Chapter One

AN OVERVIEW OF THE AUTHORSHIP CONTROVERSY

For the first 150 years or so following the death of William Shakespeare of Stratford-on-Avon in 1616, it seems to have been taken for granted that he was the author of the works credited to him. Certainly no record from those years has ever been found to indicate otherwise. Then, in 1769, a book by the actor David Garrick’s friend Henry Lawrence called Life and Adventures of Common Sense appeared. An allegory, this work follows an Elizabethan character named Common Sense on his travels through England with his friends Wit, Genius and Humour. Along the way they run into a country rogue who steals various magical tools from them that enable him to write a series of brilliant plays. The rogue’s name, needless to say, is Shakespeare. His victims decide to remain silent about his thefts in order not to rob his country of “its greatest ornament.”

17 years later another book appeared that was slightly relevant to the authorship question: The Story of the Learned Pig. Its not-too-trustworthy hero, the pig of its title, claimed to have had many previous lives. In one of them he did odd jobs for Shakespeare’s company such as holding horses, and writing Shakespeare’s best plays for him.

Neither of these books is a serious attack on Stratfordian beliefs. The first is merely a playful description of Shakespeare as having had common sense, wit, genius and humor. The second attempts to deflate bardolatry more than anything else—in the few of its pages that have anything to do with Shakespeare. But to those who believe that someone other than William Shakespeare of Stratford-on-Avon was responsible for The Oeuvre they indicate that even two centuries ago there was suspicion concerning its authorship.
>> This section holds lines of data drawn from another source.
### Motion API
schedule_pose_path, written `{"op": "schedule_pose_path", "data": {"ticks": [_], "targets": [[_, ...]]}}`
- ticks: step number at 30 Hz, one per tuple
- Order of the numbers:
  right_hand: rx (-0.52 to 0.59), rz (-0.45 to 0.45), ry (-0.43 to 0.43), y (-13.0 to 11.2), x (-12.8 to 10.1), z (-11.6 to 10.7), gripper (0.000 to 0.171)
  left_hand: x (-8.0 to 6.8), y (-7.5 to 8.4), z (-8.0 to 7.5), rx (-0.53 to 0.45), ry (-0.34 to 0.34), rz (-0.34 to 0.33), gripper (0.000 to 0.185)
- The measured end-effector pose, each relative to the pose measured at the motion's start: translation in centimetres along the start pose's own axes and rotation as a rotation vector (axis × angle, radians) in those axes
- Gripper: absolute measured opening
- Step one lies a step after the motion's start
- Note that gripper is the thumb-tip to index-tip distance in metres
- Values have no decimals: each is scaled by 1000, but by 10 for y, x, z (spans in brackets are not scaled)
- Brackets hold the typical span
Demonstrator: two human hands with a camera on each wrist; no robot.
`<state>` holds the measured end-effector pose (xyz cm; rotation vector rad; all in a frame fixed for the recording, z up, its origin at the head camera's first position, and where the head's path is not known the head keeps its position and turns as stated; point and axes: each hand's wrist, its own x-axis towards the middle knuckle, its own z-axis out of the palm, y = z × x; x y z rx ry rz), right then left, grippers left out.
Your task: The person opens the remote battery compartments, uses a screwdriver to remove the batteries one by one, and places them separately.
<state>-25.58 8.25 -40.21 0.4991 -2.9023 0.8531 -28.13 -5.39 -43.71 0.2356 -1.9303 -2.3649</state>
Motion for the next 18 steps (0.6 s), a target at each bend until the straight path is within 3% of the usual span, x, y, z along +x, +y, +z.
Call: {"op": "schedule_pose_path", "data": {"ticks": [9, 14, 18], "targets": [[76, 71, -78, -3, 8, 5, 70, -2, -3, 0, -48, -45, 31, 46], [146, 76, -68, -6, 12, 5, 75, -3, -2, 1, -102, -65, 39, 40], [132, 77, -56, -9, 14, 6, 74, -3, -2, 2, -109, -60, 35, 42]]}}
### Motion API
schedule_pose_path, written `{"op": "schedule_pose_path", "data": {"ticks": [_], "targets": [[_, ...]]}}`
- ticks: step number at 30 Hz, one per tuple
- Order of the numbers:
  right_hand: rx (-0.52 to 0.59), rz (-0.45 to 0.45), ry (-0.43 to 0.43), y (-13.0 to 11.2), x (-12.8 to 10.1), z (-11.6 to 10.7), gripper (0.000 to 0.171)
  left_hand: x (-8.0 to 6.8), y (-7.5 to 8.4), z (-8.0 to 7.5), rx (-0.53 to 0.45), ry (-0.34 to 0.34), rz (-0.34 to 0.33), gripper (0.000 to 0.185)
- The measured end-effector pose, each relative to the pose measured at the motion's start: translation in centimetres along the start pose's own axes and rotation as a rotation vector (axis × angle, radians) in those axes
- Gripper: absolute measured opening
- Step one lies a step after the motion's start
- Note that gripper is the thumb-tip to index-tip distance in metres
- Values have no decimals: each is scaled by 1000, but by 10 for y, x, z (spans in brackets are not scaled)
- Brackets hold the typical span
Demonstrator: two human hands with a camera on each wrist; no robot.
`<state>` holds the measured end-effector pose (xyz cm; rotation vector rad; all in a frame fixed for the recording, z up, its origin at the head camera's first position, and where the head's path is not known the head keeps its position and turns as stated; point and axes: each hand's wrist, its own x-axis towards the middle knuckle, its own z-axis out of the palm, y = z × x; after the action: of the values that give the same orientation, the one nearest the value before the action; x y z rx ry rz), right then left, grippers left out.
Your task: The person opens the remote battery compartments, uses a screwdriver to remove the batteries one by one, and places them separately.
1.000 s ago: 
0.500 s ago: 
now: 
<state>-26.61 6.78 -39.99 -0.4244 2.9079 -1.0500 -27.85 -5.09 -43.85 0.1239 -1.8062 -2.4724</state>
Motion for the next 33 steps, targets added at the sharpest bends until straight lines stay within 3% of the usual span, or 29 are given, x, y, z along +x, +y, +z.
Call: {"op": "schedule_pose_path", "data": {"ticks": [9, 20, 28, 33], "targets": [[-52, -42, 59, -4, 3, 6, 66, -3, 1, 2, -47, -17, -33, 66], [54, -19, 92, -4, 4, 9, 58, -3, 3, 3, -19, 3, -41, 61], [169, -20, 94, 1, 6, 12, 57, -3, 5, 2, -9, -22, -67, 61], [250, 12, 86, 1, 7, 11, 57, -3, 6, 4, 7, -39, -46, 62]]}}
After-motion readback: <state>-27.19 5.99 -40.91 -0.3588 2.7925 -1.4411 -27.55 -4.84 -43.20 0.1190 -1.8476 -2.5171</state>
A more plausible indicator of such suspicion was the Stratford-based research around the time of the publication of The Story of the Learned Pig said to have been carried out by James Wilmot, a friend of both Samuel Johnson and Laurence Sterne. What he learned convinced Wilmot that Shakespeare was not the author of the plays—or so he told James Corton Cowell (according to Cowell) years later when the latter was gathering material for a talk on Shakespeare’s life he was to give to the Ipswich Philosophic Society. Wilmot never let anyone see the records of his research, and had all his papers burned upon his death. But he told Cowell that Francis Bacon was the true author of The Oeuvre. That the Stratfordian could not have written it was proven, for him, by the inability of the Stratford townsfolk Wilmot interviewed (a century-and-a-half after Shakespeare’s death) to tell him a single thing about the poet.
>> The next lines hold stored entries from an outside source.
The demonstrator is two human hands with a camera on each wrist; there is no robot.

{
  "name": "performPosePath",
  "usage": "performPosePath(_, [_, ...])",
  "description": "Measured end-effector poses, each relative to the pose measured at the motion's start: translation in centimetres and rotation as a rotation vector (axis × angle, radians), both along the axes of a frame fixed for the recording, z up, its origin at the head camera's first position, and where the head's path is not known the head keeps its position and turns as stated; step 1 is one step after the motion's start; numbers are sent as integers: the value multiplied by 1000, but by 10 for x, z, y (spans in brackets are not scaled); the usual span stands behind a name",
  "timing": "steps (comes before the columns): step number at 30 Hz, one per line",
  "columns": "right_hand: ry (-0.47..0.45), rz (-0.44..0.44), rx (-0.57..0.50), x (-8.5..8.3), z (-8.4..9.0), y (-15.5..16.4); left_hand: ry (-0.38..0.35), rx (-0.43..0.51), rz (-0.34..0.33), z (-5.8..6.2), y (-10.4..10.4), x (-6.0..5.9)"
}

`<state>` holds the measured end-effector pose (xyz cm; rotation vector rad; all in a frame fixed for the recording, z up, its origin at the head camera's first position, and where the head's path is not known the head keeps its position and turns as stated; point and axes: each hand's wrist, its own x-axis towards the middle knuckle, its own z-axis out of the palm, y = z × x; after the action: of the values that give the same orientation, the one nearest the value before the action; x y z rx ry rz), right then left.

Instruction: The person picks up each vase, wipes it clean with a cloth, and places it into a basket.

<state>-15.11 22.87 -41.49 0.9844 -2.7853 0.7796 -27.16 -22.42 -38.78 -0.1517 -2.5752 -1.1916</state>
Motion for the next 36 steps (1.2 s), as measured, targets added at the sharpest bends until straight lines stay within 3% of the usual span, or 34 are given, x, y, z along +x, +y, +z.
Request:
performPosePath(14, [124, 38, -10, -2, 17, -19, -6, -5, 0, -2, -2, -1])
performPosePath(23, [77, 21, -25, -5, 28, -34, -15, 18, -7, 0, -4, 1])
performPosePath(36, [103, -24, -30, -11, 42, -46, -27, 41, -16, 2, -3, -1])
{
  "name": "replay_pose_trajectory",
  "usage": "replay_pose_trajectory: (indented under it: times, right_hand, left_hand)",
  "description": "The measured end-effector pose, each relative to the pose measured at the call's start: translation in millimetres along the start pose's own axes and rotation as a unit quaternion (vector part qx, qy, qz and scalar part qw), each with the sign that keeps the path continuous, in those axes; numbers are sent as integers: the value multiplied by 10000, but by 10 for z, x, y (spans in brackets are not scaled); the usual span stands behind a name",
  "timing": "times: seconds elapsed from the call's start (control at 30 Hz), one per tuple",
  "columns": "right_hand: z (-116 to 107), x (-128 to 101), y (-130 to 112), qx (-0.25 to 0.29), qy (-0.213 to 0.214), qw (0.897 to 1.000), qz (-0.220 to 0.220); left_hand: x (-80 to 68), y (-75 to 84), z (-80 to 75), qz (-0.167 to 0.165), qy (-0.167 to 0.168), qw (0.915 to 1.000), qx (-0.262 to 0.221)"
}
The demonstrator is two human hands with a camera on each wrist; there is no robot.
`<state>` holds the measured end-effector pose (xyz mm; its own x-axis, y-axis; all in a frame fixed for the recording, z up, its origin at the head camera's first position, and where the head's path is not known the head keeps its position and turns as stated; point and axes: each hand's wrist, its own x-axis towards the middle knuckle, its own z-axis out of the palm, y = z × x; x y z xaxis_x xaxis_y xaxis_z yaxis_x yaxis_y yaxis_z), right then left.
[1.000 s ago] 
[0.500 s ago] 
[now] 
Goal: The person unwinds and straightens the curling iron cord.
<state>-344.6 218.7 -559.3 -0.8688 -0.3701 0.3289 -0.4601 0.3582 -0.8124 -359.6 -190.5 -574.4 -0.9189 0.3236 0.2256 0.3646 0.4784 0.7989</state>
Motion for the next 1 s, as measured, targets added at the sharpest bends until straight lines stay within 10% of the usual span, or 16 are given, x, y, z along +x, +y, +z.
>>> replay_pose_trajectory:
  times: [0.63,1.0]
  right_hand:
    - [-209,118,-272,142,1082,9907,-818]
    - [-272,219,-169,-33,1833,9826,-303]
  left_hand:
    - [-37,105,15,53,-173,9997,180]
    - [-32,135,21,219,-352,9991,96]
But I am not being fair to Wilmot. That he was unable to find any Shakespearean manuscripts in Stratford, or books from the library of Shakespeare, also contributed to his stand. And there was the problem of the knowledge revealed in the plays (regarding, for instance, the circulation of the blood), which seemed to him beyond the Stratford man’s reach. Moreover, Wilmot discovered a host of fascinating local legends and folk tales in Stratford that went back to Shakespeare’s day, like one about pancakes falling out of the sky. None of these legends and tales showed up in Shakespeare’s plays, as one might have expected (according to Wilmot). In short, Wilmot’s findings were not completely worthless, but–except for Cowell–he had no disciples, and Cowell didn’t even have one disciple, for he swore the Ipswich Philosophic Society to silence before revealing what he’d found out from Wilmot (in 1805). That silence wasn’t broken until around 1930, when the texts of the two talks Cowell gave about Wilmot’s research were discovered by a Baconian–which proved to many an anti-Stratfordian how mortally fearful our ancestors were of revealing . . . The Truth.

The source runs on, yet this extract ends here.